デバイスから少し目を離し、良子は意外そうに呟いた。


「私のイメージとしては、やる事をキッチリやって遊ぶ豪放な人ですが?」

「あながち間違ってないな。多々良老は見た感じは厳ついご老人だが、中身は遊び心満載の少年の様な人だからな」

「そうなんですか?」

「だからこそ、今回は容易に何かあったかは予想がつく」

「と言いますと?」

「声が浮かれてた。何か新しい研究材料(オモチャ)でも見つけたのかもな」


靴音が扉の前で止まる。

扉には『鍛造化学教室』のプレートが貼ってある。

扉の横にある在室を知らせるボードを確認すると、淨は扉のノブに手をかけた。


「まあ、自分で確かめた方が早いがな」


そう言うと淨は扉を開く。

一番最初に目に入ったのはパーテーション、そこを避けながら中を見れば目を瞑り考え事をしている老人と向き合う様にソファーに座る女性が二人。

軽く淨は顔を強張らせる。

一人はアフガニスタンの民族衣装を纏った、若い女性。

顔を隠すようにイスラム圏の女性が纏うブルカに、アフガニスタンの民族がよく使う色と刺繍でわかる。

もう一人は白を基調とした戦闘服と言うより、騎士をイメージさせる様な服装とした二十歳を越えたくらいの女性。

その組み合わせに淨は、些か思い当たる節があった為だ。

淨が顔を強張りそうになるのを我慢していると、騎士風の服を着た女性と目が合う。

途端、女性が立ち上がり淨へと向き合うと一礼した。


「はじめまして、私は『騎士団』から来ましたフローリアと言います。プロフェッサー重金ですね? 著書はいつも読ませていただいています。『智神』と名高い貴方に会えて光栄です」


女性、フローリアと名乗る彼女は真面目に引き締めていた顔を綻ばせる様にニッコリと笑うと、握手を求める為に右手を差し出して来た。

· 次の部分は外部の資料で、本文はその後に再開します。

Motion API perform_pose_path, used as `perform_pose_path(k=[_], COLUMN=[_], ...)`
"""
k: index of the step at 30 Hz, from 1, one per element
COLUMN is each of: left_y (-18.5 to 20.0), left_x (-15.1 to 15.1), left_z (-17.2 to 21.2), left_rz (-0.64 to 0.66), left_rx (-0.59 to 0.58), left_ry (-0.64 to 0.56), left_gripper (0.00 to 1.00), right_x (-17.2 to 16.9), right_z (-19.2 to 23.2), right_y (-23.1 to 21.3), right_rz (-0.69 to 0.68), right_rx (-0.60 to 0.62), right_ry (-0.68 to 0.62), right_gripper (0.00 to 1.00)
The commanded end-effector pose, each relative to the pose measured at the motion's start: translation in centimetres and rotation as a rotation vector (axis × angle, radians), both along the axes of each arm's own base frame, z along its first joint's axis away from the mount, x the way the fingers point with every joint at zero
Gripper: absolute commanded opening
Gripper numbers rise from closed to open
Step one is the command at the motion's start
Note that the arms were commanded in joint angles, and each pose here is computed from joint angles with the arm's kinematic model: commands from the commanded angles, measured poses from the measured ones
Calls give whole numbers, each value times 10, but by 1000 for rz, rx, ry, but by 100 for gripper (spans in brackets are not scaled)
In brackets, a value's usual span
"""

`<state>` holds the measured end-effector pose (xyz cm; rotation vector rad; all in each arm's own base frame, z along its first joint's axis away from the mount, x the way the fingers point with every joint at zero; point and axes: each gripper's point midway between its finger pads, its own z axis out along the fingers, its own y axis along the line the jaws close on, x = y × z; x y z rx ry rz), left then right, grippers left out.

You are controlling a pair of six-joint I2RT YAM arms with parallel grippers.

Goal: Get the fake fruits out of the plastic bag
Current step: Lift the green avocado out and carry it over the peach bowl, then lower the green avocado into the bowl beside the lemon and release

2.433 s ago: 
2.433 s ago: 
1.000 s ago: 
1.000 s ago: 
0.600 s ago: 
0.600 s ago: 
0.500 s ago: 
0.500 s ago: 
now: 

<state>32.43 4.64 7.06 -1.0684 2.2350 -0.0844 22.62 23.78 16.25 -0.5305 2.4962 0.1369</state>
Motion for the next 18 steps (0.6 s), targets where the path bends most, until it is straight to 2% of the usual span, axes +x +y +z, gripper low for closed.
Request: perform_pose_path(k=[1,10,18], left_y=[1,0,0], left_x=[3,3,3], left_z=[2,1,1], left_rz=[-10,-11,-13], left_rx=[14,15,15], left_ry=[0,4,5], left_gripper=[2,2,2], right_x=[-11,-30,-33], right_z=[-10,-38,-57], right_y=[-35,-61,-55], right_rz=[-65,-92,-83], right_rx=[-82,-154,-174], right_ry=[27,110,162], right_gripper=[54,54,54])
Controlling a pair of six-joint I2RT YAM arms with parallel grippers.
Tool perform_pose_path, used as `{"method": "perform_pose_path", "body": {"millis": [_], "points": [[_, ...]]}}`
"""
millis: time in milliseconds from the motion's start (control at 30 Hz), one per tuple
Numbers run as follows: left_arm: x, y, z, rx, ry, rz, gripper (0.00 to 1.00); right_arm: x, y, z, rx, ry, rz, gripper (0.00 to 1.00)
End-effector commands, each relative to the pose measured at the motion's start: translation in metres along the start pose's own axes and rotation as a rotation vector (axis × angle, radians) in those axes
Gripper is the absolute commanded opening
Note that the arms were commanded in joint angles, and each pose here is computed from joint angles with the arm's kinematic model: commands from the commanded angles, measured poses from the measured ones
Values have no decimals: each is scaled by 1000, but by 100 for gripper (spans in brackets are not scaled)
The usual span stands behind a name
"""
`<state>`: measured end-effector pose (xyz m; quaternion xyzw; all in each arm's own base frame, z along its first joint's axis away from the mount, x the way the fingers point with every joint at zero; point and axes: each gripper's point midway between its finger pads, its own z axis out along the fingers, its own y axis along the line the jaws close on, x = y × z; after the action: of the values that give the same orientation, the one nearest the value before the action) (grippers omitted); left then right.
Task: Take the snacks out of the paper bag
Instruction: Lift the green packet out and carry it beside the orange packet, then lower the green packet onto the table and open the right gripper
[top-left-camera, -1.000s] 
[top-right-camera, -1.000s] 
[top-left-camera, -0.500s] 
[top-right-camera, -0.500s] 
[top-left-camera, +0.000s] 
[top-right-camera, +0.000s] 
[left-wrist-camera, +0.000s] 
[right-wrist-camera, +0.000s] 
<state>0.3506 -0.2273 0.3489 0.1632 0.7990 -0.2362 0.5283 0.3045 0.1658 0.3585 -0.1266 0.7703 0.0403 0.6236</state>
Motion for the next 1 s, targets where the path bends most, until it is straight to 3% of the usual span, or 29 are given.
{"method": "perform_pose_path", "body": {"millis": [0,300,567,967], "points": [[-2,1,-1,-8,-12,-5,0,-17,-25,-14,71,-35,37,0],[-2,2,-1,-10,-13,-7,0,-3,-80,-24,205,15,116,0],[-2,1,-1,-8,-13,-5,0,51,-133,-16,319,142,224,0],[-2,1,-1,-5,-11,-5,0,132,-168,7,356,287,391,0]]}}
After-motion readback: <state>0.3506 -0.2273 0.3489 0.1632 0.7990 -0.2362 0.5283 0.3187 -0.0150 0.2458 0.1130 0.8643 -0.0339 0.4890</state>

淨は相手が『能力者で構成された騎士団』だと言うのを知っていたが、警戒する事なくその手を握る。


「どうもお嬢さん。私も騎士団の階位持ちの中でも『(ケン)』の階位を持つ貴女に会えて嬉しいよ」

「私の事を知っているんですか⁉」

「騎士団の『(アンサズ)』とは公私ともに十数年来の知人でね。しかし、騎士団かうちにくると言う事は? 儀式具の新調かな?」

「いえっいや、それもあるんですがリュシオール、挨拶して」


フローリアに促されもう一人の女性も、彼女を真似る様に立ち上がるがやや硬い動きで淨に挨拶をする。

アフガニスタンの女性の立場を考えるに、初めて国を出たのだろうと淨は予想をつける。

彼女と騎士団との関係も気にはなるが、淨はそれを心の隅に追いやり、ここに来た本来の目的を尋ねた。


「実はこれの修理をお願いしたくて」


そう言ってフローリアは、傍らに無造作に置いていたアタッシュケースを机に出すと、ケースの横にあるスリットに複雑な紋様が描かれた板を差し込む。

儀式を使う者ならばよく知る『儀式錠』と、鍵が開いた途端感じる神域結界に似た波動に、淨は何が出てくるか簡単に予想がついた。

中から出て来たのは、金色の杯。